Clockwise from upper left, into the spiral:
– Neos Overshoes, $29.95, Sierra Trading Post (online, clearance; Hanig’s sells them locally)
– MEC Urbane Composite windproof fleece jacket (Polartec Power Shield High Loft fabric), C$140, MEC
– Rudy Project Fobos prescription sunglasses, approximately $150 with lenses ($80 without)
– Patagonia fleece earflap hat, $12?, Patagonia clearance bin
– Kenneth Cole boots; the fey salesman on Michigan Ave probably remembers the price but I don’t
– Acorn fleece socks. $4, EMS clearance bin
– Orange Pryme BMX helmet. I wear a smaller, better vented, more expensive helmet in the summer. $25, Boulevard Bike Shop
– MEC fleece-lined gauntlet over-mitts, C$29, MEC
– Red fleece liner gloves, $3, Gap clearance bin
Hint: if you have ever gone skiing, chances are very good that you already own equipment comparable to anything in the right half of this photo.

Not shown, because I’m still wearing them (in addition to the usual trousers + shirt office garb):
– Long johns, $8, Target
– Grey sweater, $30, Club Monaco

Also not shown, since they’re on the bicycle, but which stay there year-round anyways:
– Zefal plastic fenders, C$9, MEC
– Planet Bike Blaze head light, C$20, MEC
– Filzer i-Beam LED tail light, C$7, MEC

Yesterday, when it hit single digits (-15° C), I kind of overdid it and ended up sweaty. In addition to the above, I wore:
– Anon kids’ ski goggles (REI clearance bin, $19.93) in place of the glasses
– Fleece mittens (MEC, C$6) over the gloves, as a hand midlayer
– Midweight fleece long johns instead of the basic ones
– Brooks Brothers wool sweater
– A fine wool scarf

I can’t say it’s any faster to bike to work in the winter: although traffic is thinner, it takes a good 10-15 minutes to suit up/down — doubling what’s usually a 25-minute ride that’s already time-competitive with my nearly door-to-door train service.

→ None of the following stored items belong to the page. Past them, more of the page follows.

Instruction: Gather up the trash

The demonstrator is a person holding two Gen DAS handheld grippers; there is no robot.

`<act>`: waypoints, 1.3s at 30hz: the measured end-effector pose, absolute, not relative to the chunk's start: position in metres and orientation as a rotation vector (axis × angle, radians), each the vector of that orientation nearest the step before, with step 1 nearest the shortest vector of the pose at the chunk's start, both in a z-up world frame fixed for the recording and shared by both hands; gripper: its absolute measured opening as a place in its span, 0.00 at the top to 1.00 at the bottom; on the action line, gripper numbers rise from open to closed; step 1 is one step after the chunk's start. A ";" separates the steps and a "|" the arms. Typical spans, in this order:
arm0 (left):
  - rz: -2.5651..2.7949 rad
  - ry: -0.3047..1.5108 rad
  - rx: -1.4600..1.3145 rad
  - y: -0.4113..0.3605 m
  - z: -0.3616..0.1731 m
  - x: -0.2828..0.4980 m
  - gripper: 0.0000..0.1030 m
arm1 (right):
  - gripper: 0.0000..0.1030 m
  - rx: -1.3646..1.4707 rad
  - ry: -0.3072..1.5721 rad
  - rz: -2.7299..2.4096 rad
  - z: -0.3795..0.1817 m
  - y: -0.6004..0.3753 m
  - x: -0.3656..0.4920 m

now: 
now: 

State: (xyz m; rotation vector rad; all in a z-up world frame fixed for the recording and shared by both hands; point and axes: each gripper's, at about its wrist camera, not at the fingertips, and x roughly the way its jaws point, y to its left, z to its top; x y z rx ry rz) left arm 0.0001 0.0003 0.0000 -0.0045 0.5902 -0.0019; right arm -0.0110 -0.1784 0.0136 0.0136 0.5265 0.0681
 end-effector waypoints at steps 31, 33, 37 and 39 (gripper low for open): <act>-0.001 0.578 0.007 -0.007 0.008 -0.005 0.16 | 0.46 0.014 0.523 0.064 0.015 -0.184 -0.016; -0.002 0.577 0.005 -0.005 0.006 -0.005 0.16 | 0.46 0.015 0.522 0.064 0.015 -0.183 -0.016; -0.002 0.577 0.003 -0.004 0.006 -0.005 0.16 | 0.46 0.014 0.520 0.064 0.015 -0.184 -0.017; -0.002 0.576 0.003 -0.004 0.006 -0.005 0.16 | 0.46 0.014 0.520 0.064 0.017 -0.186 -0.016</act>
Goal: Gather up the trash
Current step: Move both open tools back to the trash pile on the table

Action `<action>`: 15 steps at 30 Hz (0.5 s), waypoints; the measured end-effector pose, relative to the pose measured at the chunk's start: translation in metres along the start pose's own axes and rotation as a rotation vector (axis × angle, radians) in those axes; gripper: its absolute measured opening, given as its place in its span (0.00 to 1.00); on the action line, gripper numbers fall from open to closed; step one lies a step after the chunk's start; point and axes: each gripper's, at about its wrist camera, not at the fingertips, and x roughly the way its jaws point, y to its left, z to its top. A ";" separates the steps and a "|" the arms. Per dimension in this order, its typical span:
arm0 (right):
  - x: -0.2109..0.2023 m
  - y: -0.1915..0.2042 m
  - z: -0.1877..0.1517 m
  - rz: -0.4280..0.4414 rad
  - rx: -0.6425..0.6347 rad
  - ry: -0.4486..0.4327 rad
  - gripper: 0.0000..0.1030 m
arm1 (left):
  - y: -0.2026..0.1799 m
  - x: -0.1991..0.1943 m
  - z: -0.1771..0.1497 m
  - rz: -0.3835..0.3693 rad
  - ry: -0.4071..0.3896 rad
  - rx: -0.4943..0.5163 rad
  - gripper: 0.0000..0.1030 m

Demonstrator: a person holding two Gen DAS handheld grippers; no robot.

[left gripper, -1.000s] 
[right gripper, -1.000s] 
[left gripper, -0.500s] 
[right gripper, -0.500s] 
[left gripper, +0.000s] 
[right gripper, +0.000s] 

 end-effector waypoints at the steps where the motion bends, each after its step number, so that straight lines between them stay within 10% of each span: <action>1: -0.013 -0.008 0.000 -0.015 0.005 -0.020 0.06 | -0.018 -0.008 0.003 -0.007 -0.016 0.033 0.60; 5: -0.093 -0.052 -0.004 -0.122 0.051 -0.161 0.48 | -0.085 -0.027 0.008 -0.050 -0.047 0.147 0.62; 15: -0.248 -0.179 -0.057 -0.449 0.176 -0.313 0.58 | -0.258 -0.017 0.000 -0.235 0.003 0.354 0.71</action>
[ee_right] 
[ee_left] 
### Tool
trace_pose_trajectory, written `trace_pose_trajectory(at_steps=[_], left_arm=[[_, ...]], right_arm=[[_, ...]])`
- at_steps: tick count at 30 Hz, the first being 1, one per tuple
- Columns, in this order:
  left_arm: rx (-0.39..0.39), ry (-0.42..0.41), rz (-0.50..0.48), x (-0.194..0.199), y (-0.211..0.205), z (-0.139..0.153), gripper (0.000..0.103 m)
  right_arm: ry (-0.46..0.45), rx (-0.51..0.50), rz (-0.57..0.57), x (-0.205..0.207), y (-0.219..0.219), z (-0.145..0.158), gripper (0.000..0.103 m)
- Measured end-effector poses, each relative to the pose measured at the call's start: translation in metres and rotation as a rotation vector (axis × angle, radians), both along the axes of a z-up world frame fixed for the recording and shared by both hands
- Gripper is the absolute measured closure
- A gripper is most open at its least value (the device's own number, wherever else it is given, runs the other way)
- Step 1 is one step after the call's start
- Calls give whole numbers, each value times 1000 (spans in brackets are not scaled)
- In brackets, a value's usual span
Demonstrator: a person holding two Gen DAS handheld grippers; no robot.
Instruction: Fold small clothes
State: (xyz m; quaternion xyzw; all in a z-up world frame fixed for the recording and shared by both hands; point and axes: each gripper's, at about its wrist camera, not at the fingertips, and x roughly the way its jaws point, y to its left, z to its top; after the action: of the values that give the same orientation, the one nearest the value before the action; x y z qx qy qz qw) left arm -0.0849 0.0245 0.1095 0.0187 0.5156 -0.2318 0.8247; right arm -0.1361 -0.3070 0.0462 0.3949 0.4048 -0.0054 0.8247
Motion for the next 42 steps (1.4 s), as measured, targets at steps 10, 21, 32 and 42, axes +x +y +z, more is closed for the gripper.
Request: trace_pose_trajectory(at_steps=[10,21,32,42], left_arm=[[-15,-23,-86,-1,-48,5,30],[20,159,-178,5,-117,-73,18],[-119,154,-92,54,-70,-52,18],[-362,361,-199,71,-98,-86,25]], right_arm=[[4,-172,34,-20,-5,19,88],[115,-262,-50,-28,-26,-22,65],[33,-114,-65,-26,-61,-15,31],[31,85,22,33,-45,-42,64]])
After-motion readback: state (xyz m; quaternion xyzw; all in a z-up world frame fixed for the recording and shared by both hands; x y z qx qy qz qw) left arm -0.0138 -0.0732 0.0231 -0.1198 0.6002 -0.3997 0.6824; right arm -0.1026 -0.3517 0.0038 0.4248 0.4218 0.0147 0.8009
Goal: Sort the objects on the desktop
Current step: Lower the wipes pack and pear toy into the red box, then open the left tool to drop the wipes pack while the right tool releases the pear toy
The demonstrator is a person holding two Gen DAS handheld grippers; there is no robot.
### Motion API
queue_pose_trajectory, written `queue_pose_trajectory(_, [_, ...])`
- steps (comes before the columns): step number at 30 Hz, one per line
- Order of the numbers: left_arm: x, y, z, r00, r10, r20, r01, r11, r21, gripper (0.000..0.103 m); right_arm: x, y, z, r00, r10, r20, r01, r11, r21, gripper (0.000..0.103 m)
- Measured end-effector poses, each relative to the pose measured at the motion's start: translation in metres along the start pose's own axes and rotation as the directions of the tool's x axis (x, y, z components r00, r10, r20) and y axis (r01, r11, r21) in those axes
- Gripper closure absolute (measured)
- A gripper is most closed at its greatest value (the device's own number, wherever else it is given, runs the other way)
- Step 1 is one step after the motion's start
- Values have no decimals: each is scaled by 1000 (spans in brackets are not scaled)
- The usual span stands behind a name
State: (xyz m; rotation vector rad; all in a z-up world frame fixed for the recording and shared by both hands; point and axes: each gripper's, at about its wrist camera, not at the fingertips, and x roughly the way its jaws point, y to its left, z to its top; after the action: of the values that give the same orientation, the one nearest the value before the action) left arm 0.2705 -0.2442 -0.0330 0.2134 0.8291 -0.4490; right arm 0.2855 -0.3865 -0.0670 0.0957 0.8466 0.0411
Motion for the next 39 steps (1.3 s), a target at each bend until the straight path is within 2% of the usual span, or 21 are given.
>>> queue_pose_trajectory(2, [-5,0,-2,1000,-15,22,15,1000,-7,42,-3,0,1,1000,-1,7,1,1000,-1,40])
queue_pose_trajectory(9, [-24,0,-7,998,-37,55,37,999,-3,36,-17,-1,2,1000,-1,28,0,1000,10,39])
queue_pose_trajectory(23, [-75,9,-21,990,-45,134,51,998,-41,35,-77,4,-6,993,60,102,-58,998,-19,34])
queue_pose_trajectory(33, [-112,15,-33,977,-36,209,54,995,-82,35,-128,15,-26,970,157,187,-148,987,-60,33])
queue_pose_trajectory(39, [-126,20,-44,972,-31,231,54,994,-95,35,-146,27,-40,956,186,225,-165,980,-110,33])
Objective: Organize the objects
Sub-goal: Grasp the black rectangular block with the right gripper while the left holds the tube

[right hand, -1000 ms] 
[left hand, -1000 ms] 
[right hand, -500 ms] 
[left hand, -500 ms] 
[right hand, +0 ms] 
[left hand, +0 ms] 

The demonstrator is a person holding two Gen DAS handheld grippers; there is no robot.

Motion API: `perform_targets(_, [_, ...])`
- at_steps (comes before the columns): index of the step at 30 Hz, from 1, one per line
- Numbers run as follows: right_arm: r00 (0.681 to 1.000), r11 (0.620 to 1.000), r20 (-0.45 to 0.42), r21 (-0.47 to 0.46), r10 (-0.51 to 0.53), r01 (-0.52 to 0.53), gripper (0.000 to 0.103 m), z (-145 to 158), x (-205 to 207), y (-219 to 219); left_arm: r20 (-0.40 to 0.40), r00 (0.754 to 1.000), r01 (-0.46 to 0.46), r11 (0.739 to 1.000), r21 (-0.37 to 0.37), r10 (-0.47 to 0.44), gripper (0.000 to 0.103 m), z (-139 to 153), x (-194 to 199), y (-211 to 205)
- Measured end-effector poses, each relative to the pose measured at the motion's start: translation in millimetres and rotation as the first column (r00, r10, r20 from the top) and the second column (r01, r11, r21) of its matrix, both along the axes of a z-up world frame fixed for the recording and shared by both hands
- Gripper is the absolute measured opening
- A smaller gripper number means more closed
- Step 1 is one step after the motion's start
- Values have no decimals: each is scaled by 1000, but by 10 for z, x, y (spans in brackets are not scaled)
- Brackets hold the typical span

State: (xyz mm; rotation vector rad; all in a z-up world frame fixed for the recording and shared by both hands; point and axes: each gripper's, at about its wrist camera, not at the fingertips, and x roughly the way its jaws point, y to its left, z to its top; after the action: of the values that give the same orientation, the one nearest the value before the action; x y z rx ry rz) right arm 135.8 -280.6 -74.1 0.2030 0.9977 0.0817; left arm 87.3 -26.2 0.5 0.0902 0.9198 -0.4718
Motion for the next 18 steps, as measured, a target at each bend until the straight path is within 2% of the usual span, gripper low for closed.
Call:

I don’t have set rules about what weather I’ll rule out, but winds above 25 MPH (40 km/h), temperatures below 0° F (-20° C), or a 40%+ chance of precipitation will usually do it — even though I own a raincoat, rain pants, and a balaclava (face mask), I do have my limits.

6 thoughts on “Outfitted for the road

  1. I’m gonna go back and detail the tech behind each item.

    I totally forgot my jacket. It’s a GORE Bike Wear “Balance” with Windstopper. It really does stop the wind.

    I forgot my lights, and I want more of ’em.

  2. >it takes a good 10-15 minutes to suit up/down — doubling what’s usually a 25-minute ride that’s already time-competitive with my nearly door-to-door train service.<

    OK, but I think you’re forgetting to mention that even travelling by train in the winter takes more time than it does in the summer. You probably spend at least an extra 5 minutes suiting-up your walking-winter gear.

  3. Yeah, Steve, I was wondering how you got by with just a jersey. Lights are inexplicably silly-cheap at MEC, even if the whole “going to Canada” bit kind of cancels that out.

    Actually, Kevin, my walking gear is just the same coat and a hat; no need for three layers over head, feet, or hands. Plus, anecdotally the trains are marginally faster; no track construction and shorter dwell times since there are fewer passengers.

  4. I once looked at lobsters, but a dexterity test (can I fish keys out from my back pocket with these on?) showed that they were no better than basic mitts. Of course, I didn’t realize that I’d eventually switch (on one of my bikes) from Shimano rapid-fires to SRAM Attacks, which require a little more finger action, but it still works out fine — and much cheaper.

    I wear convertible mitts most of the time, though.